Task requirements: Locate the string "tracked" in the listing below. Copy every line where it is found.

Given information:
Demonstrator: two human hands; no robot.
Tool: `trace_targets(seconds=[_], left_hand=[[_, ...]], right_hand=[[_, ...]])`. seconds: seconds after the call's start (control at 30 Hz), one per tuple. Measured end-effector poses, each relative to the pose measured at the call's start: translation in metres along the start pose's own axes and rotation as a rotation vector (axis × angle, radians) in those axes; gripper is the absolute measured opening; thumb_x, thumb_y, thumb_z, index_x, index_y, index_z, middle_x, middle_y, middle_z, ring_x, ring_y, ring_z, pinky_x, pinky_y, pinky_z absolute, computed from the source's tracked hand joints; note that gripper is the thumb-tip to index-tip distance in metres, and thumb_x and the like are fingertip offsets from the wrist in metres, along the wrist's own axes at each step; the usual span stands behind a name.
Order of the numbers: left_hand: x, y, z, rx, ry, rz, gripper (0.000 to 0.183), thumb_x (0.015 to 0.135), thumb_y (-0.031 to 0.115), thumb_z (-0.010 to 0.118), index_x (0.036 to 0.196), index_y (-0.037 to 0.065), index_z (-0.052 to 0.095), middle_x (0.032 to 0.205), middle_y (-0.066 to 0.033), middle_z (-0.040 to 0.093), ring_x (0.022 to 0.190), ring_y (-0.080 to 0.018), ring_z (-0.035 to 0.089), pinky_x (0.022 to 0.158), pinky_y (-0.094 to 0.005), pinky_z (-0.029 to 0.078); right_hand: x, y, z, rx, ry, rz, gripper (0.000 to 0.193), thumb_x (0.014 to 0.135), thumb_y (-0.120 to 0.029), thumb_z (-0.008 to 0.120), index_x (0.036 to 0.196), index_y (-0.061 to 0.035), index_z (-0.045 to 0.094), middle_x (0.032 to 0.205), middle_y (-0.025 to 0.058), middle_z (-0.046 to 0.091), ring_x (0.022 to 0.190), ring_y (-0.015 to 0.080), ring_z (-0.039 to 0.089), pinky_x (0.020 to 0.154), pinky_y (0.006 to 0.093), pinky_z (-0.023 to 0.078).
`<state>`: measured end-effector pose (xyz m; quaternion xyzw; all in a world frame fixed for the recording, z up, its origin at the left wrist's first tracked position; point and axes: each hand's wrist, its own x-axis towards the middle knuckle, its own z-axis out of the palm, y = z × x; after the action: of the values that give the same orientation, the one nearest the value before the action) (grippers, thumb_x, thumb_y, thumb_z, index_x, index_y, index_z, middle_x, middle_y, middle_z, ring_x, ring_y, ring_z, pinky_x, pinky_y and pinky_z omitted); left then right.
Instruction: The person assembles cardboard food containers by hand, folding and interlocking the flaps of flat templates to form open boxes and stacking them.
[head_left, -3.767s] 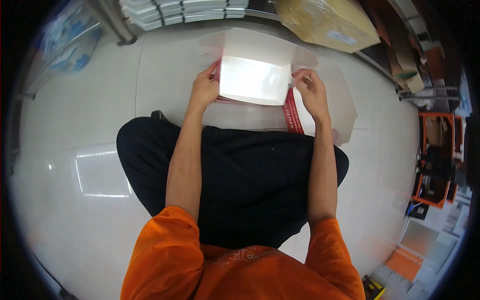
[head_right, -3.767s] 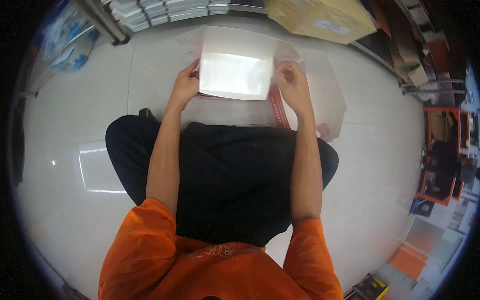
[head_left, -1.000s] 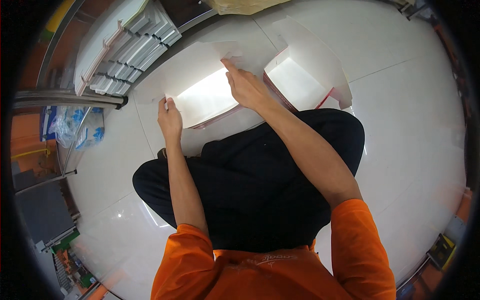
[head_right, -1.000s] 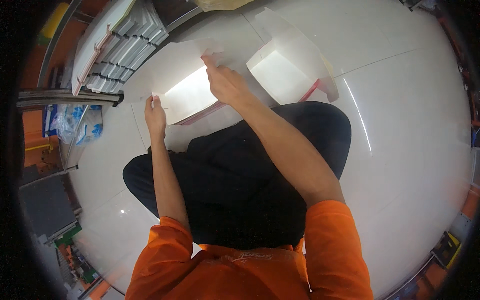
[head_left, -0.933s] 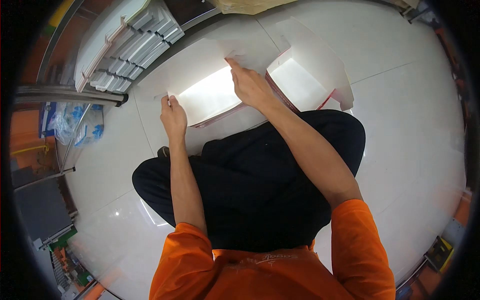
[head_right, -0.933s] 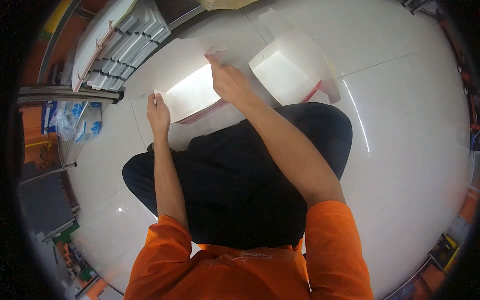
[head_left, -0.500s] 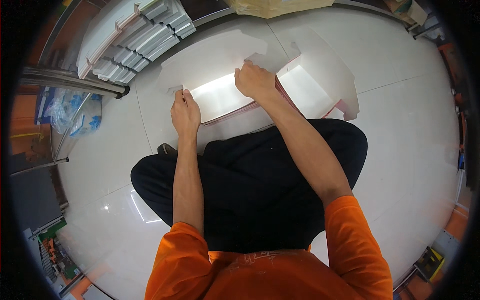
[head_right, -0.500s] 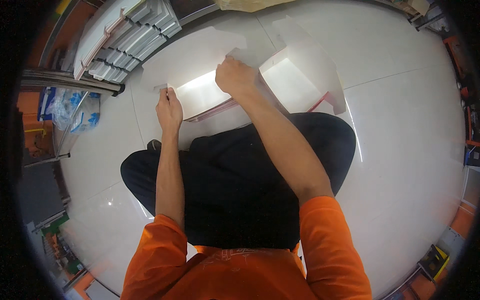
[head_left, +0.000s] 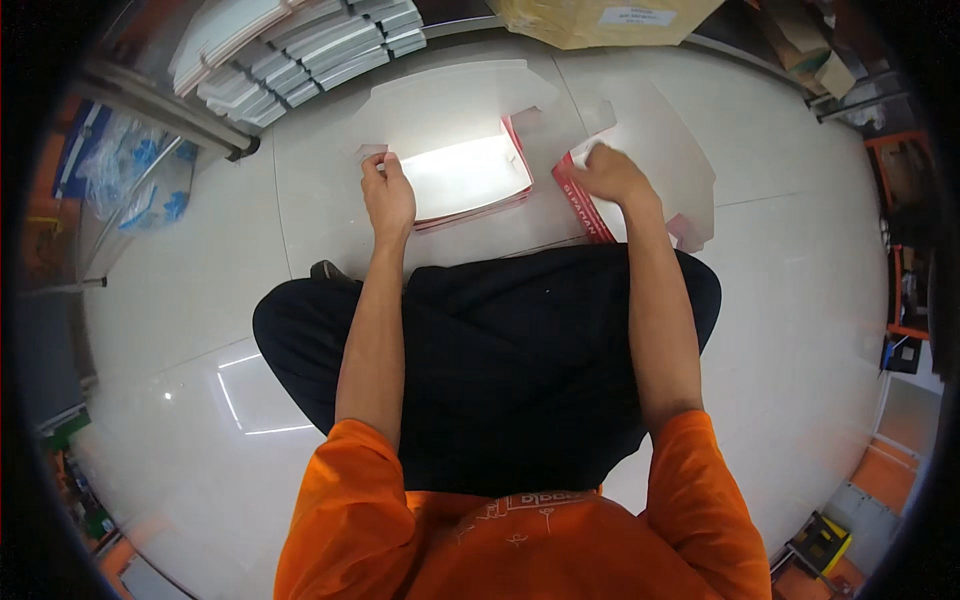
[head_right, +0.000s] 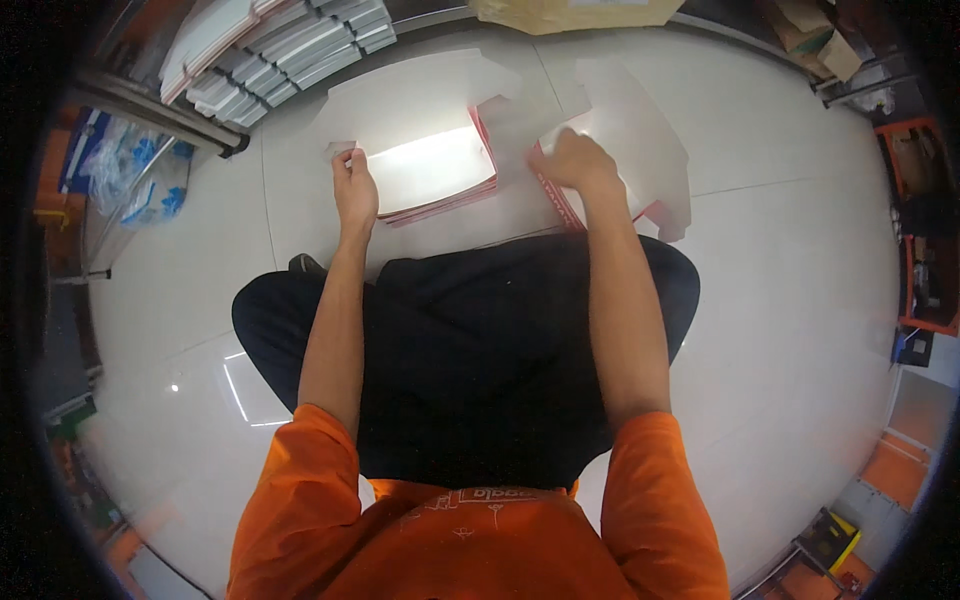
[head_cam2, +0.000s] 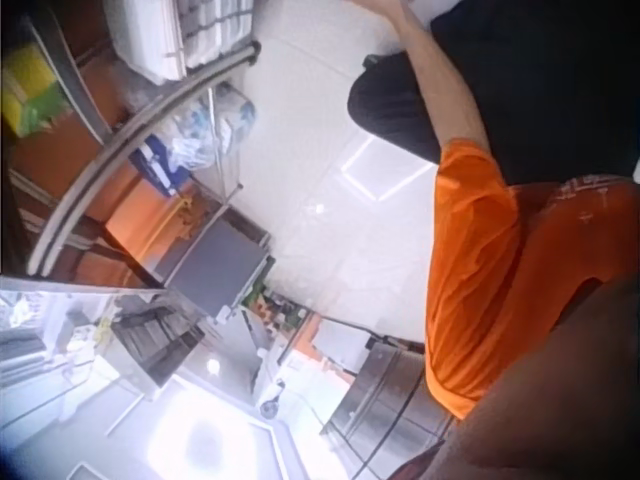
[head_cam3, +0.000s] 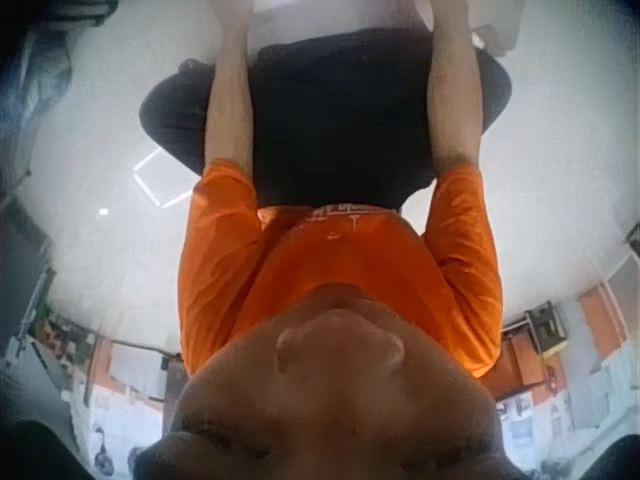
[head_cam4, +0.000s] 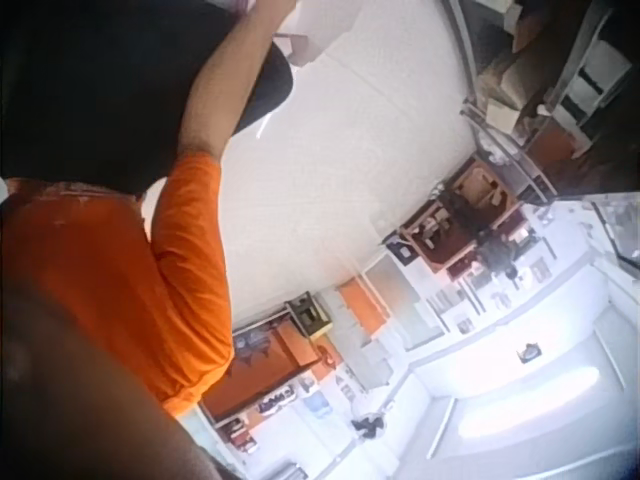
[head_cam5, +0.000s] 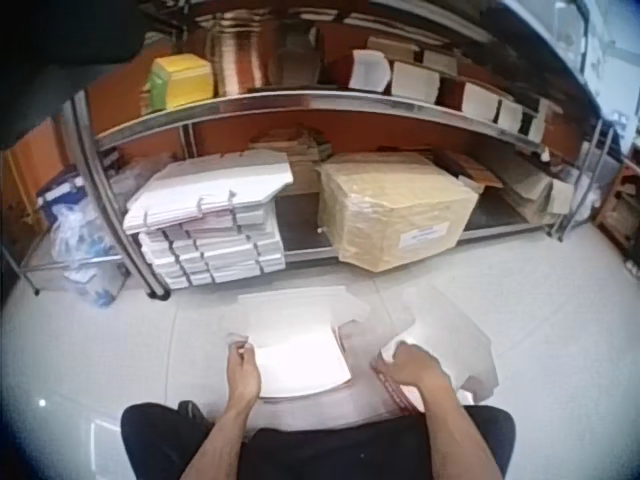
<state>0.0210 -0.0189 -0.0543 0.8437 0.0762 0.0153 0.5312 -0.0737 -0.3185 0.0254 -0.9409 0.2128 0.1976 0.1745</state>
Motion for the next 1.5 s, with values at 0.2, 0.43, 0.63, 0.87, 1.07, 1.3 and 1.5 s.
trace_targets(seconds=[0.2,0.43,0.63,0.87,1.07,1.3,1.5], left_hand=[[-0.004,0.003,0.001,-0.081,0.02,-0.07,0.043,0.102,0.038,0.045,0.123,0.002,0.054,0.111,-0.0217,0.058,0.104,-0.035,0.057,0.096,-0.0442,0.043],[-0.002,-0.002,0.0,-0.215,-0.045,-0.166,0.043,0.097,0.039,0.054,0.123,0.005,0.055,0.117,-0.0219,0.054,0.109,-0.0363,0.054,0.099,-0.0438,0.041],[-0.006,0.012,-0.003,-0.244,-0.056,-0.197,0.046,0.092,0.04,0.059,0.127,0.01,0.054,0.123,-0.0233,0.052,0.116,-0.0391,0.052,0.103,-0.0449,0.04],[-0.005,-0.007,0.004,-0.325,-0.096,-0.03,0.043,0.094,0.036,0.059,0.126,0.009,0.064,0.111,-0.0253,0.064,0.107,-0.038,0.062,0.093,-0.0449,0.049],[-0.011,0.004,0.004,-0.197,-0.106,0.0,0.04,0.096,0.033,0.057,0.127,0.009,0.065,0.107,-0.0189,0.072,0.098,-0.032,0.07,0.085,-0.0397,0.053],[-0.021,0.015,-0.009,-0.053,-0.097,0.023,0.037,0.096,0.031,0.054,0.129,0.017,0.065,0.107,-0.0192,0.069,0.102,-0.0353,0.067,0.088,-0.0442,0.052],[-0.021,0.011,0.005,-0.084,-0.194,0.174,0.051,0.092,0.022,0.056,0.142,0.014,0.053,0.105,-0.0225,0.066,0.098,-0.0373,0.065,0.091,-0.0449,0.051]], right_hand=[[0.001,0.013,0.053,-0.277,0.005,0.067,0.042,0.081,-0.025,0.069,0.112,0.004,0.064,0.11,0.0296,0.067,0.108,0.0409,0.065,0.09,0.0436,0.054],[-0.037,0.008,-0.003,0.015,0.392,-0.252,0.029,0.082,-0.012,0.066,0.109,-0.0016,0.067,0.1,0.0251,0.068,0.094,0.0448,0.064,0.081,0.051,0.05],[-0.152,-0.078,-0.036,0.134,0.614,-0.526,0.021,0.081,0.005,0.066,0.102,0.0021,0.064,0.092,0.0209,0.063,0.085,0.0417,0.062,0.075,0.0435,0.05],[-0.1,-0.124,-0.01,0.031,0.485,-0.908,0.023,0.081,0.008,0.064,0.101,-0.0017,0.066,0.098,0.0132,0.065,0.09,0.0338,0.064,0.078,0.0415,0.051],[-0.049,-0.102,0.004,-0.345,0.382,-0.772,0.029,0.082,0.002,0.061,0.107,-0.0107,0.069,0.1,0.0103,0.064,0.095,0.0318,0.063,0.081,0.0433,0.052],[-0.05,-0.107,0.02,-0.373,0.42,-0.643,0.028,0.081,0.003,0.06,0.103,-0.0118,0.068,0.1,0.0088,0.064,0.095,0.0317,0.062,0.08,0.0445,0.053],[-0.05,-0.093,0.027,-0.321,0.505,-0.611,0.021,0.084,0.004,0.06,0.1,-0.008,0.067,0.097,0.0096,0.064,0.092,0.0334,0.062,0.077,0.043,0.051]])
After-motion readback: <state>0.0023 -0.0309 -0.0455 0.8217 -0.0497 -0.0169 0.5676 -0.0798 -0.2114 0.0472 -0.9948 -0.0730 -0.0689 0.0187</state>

Output for this task:
Tool: `trace_targets(seconds=[_], left_hand=[[_, ...]], right_hand=[[_, ...]])`. seconds: seconds after the call's start (control at 30 Hz), one per tuple. Measured end-effector poses, each relative to the pose measured at the call's start: translation in metres along the start pose's own axes and rotation as a rotation vector (axis × angle, radians) in those axes; gripper is the absolute measured opening; thumb_x, thumb_y, thumb_z, index_x, index_y, index_z, middle_x, middle_y, middle_z, ring_x, ring_y, ring_z, pinky_x, pinky_y, pinky_z absolute, computed from the source's tracked hand joints; note that gripper is the thumb-tip to index-tip distance in metres, and thumb_x and the like are fingertip offsets from the wrist in metres, along the wrist's own axes at each step; the usual span stands behind a name.
`<state>`: measured end-effector pose (xyz m; quaternion xyzw; all in a world frame fixed for the recording, z up, its origin at the left wrist's first tracked position; point and axes: each hand's wrist, its own x-axis towards the middle knuckle, its own z-axis out of the palm, y = z × x; after the action: of the values that give the same orientation, the one nearest the value before the action) (grippers, thumb_x, thumb_y, thumb_z, index_x, index_y, index_z, middle_x, middle_y, middle_z, ring_x, ring_y, ring_z, pinky_x, pinky_y and pinky_z omitted); left then right.

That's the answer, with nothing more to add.